The moves came naturally, he says. "I've always liked to dance – I've got a natural rhythm. My mother tells of how she used to carry me, Welsh-fashion: you know, where you wrap a blanket around the baby and the mother so she could do things around the house, and something would come on the radio that was rhythmic and I would start to move in the shawl. " By the time he was playing the clubs , the moves had developed into something more raunchy, a little less family-friendly. He laughs, and looks bashfully at his plate of fish and chips. "Oh, yeah, I got that – 'Ooh, that Tom, he's a naughty boy!'"

Sex has always been a key component to the Tom Jones appeal. Only last year, the Hungarian magazine Periodika voted him the sexiest man in the world. His was never a slick sexuality, rather it was a mischievous raunchiness, propped up by a reputation for being a ladies' man, despite a marriage to his childhood sweetheart that continues to this day.

But obvious sexiness is absent from Praise & Blame; the album is seductive, certainly – his voice has never sounded so sultry or so rich – but the themes are more autumnal, issues of choice and responsibility. Even the title, he's quick to explain, is a reference to the life he has lived. "I've been praised throughout my career, and I've been blamed for things, too," he says neatly. What has he been blamed for? "Well, you know," he near-blushes, "maybe my pants were a little too tight. Maybe they were. And the knicker-throwing. As if I'd instigated it." Did he not instigate it? "I didn't start it," he insists. "But once things happen, you try and turn it around to your advantage."
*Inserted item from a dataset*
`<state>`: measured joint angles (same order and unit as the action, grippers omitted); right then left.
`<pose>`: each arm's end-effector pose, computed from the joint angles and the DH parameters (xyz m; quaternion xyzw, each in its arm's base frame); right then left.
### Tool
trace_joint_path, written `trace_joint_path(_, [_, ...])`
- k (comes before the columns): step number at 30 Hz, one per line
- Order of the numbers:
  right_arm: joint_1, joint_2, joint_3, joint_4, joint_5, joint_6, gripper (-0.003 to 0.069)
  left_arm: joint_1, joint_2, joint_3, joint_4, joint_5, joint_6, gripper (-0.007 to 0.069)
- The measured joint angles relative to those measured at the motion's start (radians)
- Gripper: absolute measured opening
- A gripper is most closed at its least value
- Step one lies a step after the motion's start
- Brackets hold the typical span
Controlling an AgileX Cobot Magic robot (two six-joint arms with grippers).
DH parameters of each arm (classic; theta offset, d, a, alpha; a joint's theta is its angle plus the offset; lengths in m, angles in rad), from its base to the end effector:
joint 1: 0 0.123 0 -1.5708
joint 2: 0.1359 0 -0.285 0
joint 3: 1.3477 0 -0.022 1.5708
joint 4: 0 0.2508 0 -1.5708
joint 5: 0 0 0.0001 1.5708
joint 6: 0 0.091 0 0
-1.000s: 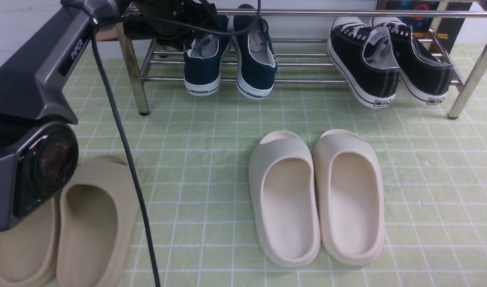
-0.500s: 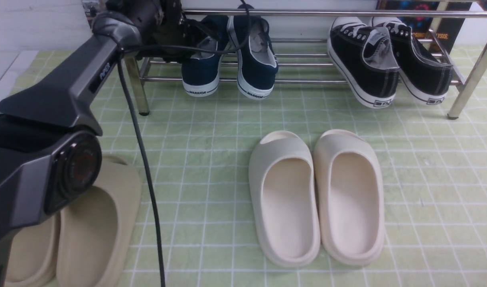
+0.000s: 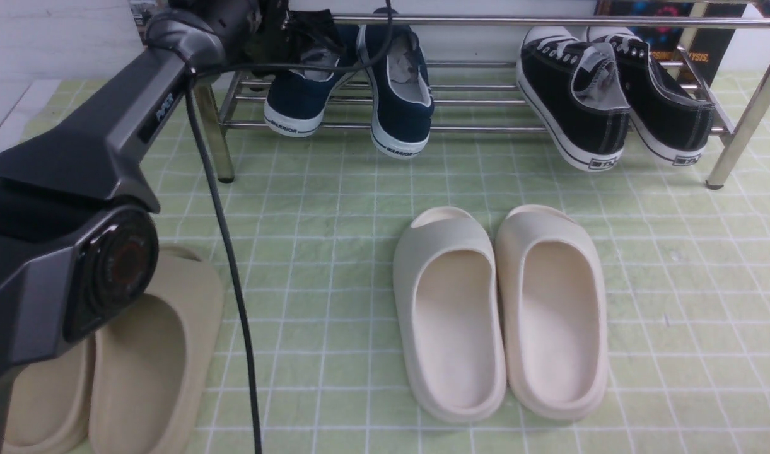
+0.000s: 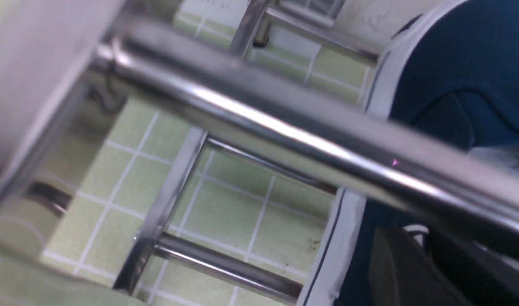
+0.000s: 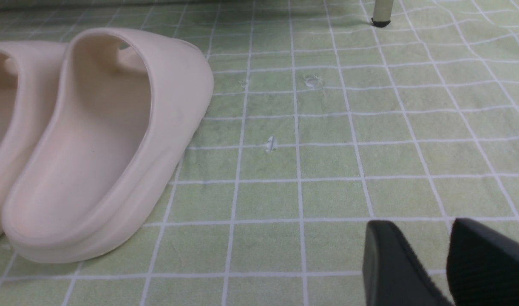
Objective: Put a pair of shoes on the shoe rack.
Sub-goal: Use the left arm to put a shoe into the shoe rack
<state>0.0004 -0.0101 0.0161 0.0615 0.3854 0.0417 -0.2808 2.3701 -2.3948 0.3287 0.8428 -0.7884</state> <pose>0.0522 0.0021 0.1737 0.0328 0.8052 0.0386 0.5908 0.5282 -0.1295 0.2849 -0.1782 0.8844 -0.0708 0.4255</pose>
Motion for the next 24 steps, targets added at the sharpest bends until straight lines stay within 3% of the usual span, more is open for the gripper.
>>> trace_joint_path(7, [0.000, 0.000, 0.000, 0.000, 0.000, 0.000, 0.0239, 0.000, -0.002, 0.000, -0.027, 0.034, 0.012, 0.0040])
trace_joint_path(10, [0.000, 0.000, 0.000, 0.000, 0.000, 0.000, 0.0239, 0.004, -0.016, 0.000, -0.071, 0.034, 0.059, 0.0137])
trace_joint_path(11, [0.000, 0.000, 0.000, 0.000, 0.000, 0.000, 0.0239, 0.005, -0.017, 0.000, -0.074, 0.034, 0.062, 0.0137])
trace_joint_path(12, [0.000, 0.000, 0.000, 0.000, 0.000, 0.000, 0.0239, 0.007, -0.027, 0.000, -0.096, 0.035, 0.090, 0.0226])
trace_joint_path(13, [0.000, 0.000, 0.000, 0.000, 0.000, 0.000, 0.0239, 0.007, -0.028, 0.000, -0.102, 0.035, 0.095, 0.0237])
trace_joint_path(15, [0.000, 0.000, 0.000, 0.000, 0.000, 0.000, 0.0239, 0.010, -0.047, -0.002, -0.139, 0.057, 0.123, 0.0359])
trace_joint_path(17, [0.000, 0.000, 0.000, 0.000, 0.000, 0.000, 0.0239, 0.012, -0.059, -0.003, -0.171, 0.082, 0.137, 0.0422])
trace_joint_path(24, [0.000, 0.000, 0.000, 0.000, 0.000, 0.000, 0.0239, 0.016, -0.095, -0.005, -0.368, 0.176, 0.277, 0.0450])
It was an excess of knicker-throwing that marked a career-changing moment for Jones. After the death of his long-time manager and friend, Gordon Mills, in 1986, Jones's son, Mark, took over as his father's manager. At the time, his career had entered something of a lull, and he was busy recording country music for the American market. "But I was digging my own grave then, I realised," he says, "because I was ignoring the rest of the world." It was a strange position in which to find himself.

"Things were working very well through the 1960s and the 1970s," Jones says quietly, "but then things didn't." There was a lack of decent material sent his way, "and I was doing a lot of live shows; and when you're doing a lot of live shows you're not so concerned about the recordings. Which I should've been. People have asked me, 'If you had your time again …', and I always say I would concentrate more, in the 1970s, on the recordings." Instead, he was getting knickers thrown at him. "You get caught up in it," he says. "They were getting in the way, they were making it look …" he looks mildly despairing, "and I didn't want it to be that way." It took a few words of advice from his son to mark a change. "Mark said to me, 'Look, if they throw them, leave them– don't go catching them and wiping your brow with them.'"
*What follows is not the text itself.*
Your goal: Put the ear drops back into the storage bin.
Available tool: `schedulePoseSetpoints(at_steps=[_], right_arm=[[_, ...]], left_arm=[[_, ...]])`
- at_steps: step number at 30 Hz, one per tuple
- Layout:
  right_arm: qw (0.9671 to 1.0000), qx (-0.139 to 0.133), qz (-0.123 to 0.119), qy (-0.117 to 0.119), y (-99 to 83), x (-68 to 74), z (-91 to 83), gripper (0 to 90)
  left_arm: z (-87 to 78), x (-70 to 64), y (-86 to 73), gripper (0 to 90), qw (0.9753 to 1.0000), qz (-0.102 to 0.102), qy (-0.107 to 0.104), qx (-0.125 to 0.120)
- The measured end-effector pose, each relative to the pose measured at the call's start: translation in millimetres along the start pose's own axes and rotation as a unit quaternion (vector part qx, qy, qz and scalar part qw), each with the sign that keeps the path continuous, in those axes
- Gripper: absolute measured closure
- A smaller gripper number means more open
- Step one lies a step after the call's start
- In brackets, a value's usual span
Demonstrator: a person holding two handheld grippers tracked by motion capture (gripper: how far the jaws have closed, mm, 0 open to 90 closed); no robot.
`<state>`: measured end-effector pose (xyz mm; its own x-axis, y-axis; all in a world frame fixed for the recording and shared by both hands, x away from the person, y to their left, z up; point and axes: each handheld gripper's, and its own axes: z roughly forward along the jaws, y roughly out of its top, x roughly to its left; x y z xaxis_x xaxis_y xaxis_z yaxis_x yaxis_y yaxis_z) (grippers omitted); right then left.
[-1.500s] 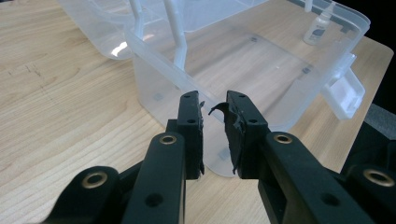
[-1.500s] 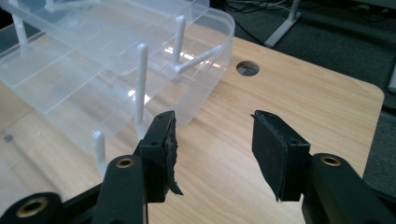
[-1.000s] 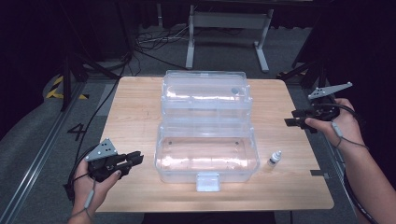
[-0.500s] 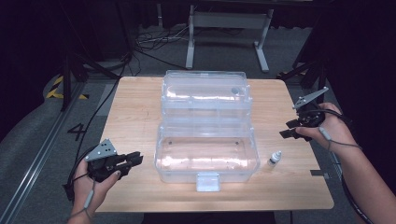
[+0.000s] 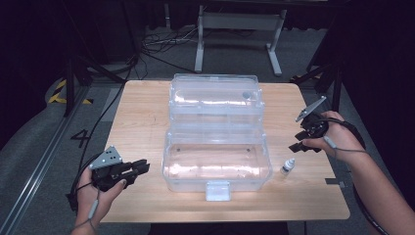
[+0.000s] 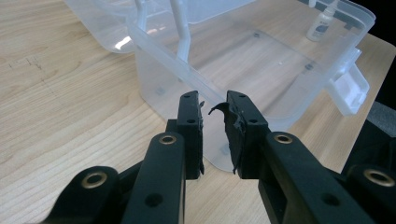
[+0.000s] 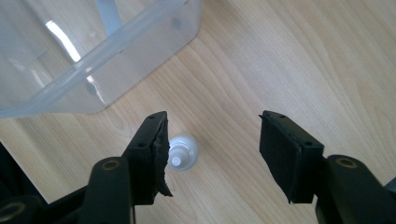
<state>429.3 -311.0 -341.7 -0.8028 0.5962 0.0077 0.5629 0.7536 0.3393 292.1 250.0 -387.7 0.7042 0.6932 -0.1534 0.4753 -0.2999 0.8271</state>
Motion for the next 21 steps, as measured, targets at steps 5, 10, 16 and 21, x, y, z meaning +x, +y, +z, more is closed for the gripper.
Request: schedulePoseSetpoints(at_steps=[5,10,16,21], right_arm=[[0.9999,0.013,-0.005,0.005,0.3,2.8,5.5,42.0],[0.9994,0.027,-0.018,0.012,0.6,7.1,10.2,41.7],[0.9980,0.049,-0.035,0.021,1.0,13.0,16.0,41.6],[0.9957,0.062,-0.066,0.021,2.4,16.3,24.2,42.8]], left_arm=[[-0.2,-0.2,0.0,76.3,1.0000,0.000,0.000,0.000],[-0.4,-0.1,0.0,76.3,1.0000,0.001,0.000,0.000],[-0.3,-0.1,-0.2,76.3,1.0000,0.000,-0.001,0.001],[0.0,0.2,-0.4,76.2,1.0000,-0.001,-0.001,0.000]])
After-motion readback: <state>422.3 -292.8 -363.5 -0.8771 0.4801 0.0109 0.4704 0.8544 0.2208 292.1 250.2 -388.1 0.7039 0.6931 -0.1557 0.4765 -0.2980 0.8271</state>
It's been 25 years since then. Certainly, you sense that Jones himself is more than ready to move on: he's more contemplative than one might expect, and there is a faint sadness to him too. He talks of his wife's emphysema, of realising he himself is not invincible, of how singing a particular line in Did Trouble Me catches him: "If I let things stand that shouldn't be," he sings it softly.

"I suppose the older I've got, the more I've thought it, about the fact that if you do an album, you've got to think, 'Now, what is this album?' Not just do a mish-mash of songs, like I used to do." The surprise, for him as much as us, is that the real Tom Jones is not found between the Vegas lights and the knicker-strewn stage, but here among the hymns of home. "When I heard it, I thought, 'This is me,'" he says softly, "'This is my meat, this is where I come from.'"

Praise & Blame is released on Island on 26 July. Jones pays the Latitude festival in Suffolk on 15 July.